### Exercise prompt
All lines that hold the string "frame" should be copied. Find them in the listing below.

### Material supplied
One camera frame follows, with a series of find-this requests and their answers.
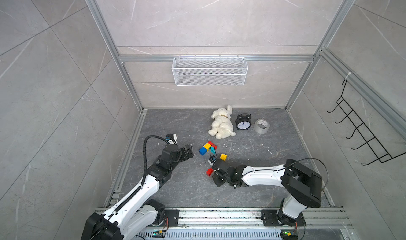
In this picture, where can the small red lego brick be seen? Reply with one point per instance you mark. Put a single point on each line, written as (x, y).
(209, 172)

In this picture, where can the black alarm clock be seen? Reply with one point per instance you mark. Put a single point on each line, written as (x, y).
(243, 121)

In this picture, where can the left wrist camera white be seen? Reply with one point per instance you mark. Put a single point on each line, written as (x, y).
(171, 139)

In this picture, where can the small blue lego brick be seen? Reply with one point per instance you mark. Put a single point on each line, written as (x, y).
(203, 151)

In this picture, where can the aluminium mounting rail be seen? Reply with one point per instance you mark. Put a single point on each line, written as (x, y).
(329, 217)

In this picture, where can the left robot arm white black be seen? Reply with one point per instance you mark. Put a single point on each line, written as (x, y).
(136, 210)

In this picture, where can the long red lego brick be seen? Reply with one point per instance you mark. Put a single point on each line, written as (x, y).
(212, 145)

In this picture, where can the yellow lego brick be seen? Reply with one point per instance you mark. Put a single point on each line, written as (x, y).
(223, 157)
(207, 146)

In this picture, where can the white plush dog toy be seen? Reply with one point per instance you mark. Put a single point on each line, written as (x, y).
(222, 127)

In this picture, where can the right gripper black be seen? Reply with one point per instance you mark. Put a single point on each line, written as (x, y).
(214, 178)

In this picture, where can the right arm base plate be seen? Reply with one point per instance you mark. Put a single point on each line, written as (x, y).
(274, 217)

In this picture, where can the white wire mesh basket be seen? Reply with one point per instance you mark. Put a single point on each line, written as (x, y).
(209, 71)

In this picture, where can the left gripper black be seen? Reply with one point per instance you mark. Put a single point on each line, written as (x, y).
(188, 151)

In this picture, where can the grey tape roll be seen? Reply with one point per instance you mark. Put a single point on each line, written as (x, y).
(261, 126)

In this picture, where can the black wire hook rack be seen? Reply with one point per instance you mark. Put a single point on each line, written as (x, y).
(359, 128)

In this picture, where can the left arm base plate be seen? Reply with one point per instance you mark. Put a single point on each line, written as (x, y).
(167, 218)

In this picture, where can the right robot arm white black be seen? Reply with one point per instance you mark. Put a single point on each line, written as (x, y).
(302, 183)

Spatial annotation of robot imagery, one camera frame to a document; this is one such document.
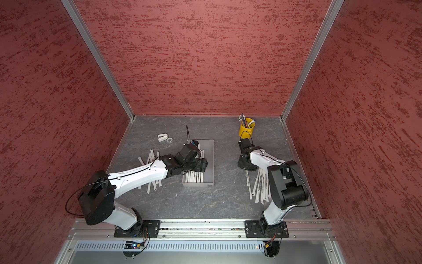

### Problem solution
One camera frame follows, with a series of find-this requests and their answers.
Spatial annotation of robot imagery, one camera frame to a document; this is one such document.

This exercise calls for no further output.